Exercise description :: Below is a listing with pictures in it; transcribe exactly the lines from the one that has "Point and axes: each" through the one that has "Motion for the", and omit those pictures.
┄┄┄┄┄┄┄┄┄┄┄┄┄┄┄┄┄┄┄┄
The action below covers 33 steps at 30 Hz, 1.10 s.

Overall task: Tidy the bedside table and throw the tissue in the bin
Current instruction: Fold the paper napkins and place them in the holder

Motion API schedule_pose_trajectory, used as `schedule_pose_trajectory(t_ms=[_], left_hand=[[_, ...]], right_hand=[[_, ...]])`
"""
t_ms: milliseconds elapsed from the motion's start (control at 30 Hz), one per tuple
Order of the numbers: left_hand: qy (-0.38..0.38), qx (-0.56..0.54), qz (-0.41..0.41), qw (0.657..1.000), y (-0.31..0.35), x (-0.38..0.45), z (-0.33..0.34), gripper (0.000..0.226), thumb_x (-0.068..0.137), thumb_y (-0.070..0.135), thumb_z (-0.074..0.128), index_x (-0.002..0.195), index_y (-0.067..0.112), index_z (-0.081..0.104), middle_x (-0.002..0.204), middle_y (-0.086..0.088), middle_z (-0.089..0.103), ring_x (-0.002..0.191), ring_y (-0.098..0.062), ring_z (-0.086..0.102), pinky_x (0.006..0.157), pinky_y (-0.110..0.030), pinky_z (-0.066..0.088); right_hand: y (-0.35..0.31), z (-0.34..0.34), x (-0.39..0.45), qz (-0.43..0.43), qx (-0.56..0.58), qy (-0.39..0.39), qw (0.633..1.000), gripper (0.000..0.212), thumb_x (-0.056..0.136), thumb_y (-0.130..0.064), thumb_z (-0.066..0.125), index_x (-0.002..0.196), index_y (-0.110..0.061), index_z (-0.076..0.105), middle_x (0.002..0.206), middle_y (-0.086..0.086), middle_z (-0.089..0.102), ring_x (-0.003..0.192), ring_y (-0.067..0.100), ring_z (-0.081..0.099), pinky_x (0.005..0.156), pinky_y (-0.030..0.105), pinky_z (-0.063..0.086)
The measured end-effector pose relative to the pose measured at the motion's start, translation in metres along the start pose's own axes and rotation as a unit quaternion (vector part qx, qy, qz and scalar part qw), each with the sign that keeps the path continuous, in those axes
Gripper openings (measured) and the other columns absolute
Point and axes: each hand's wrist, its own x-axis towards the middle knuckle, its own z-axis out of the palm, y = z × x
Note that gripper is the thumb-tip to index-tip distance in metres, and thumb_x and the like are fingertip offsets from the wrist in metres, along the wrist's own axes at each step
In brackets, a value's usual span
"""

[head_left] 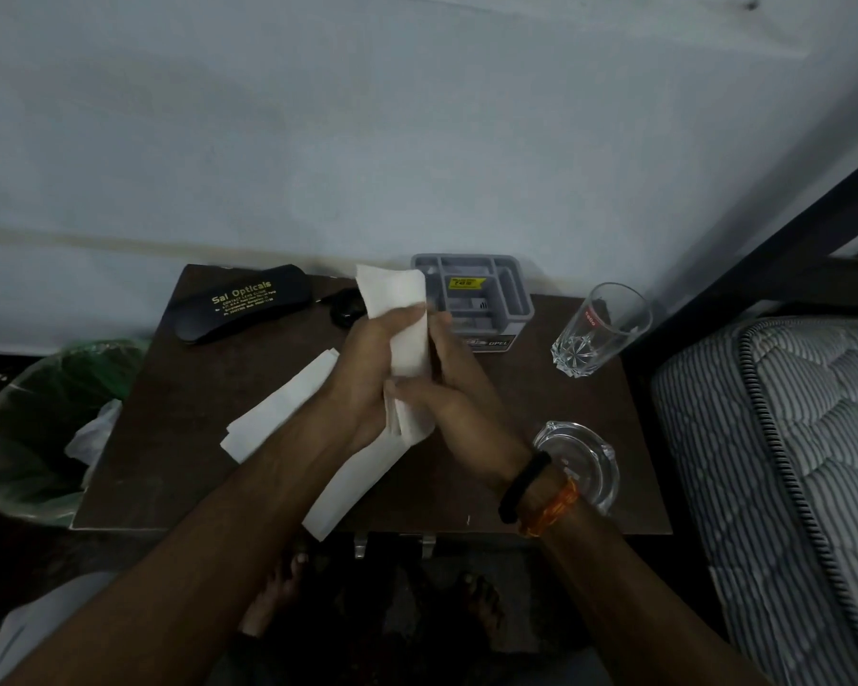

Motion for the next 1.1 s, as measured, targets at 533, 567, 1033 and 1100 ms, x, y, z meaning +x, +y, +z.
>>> schedule_pose_trajectory(t_ms=[533, 567, 1033, 1100], left_hand=[[-0.106, -0.033, -0.008, 0.994, 0.017, -0.007, -0.005, 0.034, 0.094, 0.037, 0.058, 0.112, 0.009, 0.065, 0.106, -0.013, 0.070, 0.094, -0.027, 0.067, 0.091, -0.042, 0.053], [-0.114, -0.028, -0.010, 0.993, 0.017, -0.008, -0.005, 0.034, 0.094, 0.036, 0.058, 0.113, 0.009, 0.065, 0.105, -0.013, 0.070, 0.092, -0.027, 0.067, 0.088, -0.041, 0.054], [-0.110, 0.048, 0.025, 0.992, 0.016, -0.009, -0.007, 0.038, 0.092, 0.019, 0.061, 0.126, 0.002, 0.058, 0.099, -0.017, 0.070, 0.088, -0.025, 0.070, 0.076, -0.036, 0.058], [-0.105, 0.048, 0.015, 0.993, 0.017, -0.008, -0.007, 0.035, 0.094, 0.022, 0.060, 0.124, 0.004, 0.060, 0.100, -0.015, 0.071, 0.090, -0.025, 0.071, 0.079, -0.036, 0.059]], right_hand=[[0.001, -0.010, 0.001, 0.059, 0.103, 0.070, 0.990, 0.064, 0.064, -0.027, 0.089, 0.119, -0.018, 0.057, 0.119, -0.001, 0.069, 0.107, 0.016, 0.067, 0.089, 0.039, 0.059], [0.000, -0.010, 0.001, 0.060, 0.116, 0.057, 0.990, 0.062, 0.067, -0.023, 0.088, 0.121, -0.017, 0.058, 0.119, 0.000, 0.069, 0.108, 0.017, 0.068, 0.089, 0.038, 0.059], [0.001, -0.003, 0.001, 0.044, 0.192, 0.015, 0.980, 0.032, 0.080, -0.004, 0.076, 0.108, -0.018, 0.069, 0.106, 0.000, 0.075, 0.098, 0.011, 0.071, 0.080, 0.024, 0.057], [0.002, 0.000, 0.001, 0.042, 0.193, 0.020, 0.980, 0.033, 0.081, -0.004, 0.075, 0.108, -0.022, 0.068, 0.106, -0.004, 0.074, 0.097, 0.008, 0.071, 0.080, 0.022, 0.057]])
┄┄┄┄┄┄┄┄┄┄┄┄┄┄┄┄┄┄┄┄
Expected answer ::
Point and axes: each hand's wrist, its own x-axis towards the middle knuckle, its own z-axis out of the palm, y = z × x
Note that gripper is the thumb-tip to index-tip distance in metres, and thumb_x and the like are fingertip offsets from the wrist in metres, along the wrist's own axes at each step
In brackets, a value's usual span
"""

[head_left] 

Motion for the next 1.1 s, as measured, targets at 533, 567, 1033 and 1100 ms, x, y, z meaning +x, +y, +z.

Nothing remains to be done, and the exercise is complete.